The downward revision follows Lantheus’s second-quarter revenue miss and approximately 10% reduction in fiscal year 2025 guidance, which was lowered to a range of $1,475 million to $1,510 million from the previous $1,550 million to $1,585 million. Despite recent challenges, the company maintains strong financials with a current ratio of 4.29 and moderate debt levels.
Goldman Sachs attributed Pylarify’s underperformance in the second quarter of 2025 to negative impacts on net price, an issue that may continue to concern investors in the near term.
Despite the price target reduction, Goldman Sachs remains optimistic about Lantheus shares at current levels, though it acknowledges that stock appreciation depends on more consistent growth in Pylarify and PET imaging over the next twelve months.
The firm expressed incremental confidence in Lantheus’s longer-term opportunity as pipeline products begin to launch in 2026, including next-generation PET imaging and Alzheimer’s-related offerings.
In other recent news, Lantheus Holdings reported its second-quarter 2025 earnings, which fell short of expectations.

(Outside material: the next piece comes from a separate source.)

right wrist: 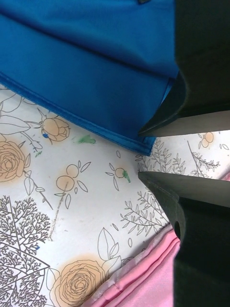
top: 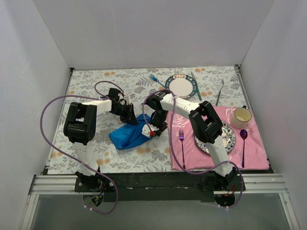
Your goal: Fold the napkin into a case and place the utensils inside
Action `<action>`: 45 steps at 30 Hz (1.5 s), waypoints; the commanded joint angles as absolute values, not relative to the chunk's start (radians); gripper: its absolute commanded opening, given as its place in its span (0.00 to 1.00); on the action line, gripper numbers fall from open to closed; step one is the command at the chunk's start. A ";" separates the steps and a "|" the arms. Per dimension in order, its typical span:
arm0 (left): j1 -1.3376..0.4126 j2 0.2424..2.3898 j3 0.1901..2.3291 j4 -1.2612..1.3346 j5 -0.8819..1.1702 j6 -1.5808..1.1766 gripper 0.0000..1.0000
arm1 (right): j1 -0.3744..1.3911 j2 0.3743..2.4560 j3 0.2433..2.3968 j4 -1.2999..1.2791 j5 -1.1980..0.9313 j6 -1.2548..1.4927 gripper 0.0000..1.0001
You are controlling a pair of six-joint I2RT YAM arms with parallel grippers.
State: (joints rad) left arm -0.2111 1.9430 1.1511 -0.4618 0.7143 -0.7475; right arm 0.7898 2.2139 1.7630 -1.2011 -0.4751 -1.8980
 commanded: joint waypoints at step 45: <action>-0.209 1.974 1.149 -0.448 0.638 -0.698 0.00 | 0.827 2.303 2.074 -1.082 -0.549 -1.528 0.01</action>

The company posted an adjusted earnings per share (EPS) of $1.57, missing the anticipated $1.67. Additionally, revenue was reported at $378 million, below the expected $389.14 million. This disappointing performance was attributed to competitive pricing pressure from Blue Earth Diagnostics. In response to these results, JMP Securities lowered its price target for Lantheus from $112 to $73, while maintaining a Market Outperform rating. These developments highlight the challenges Lantheus is facing in a competitive market environment.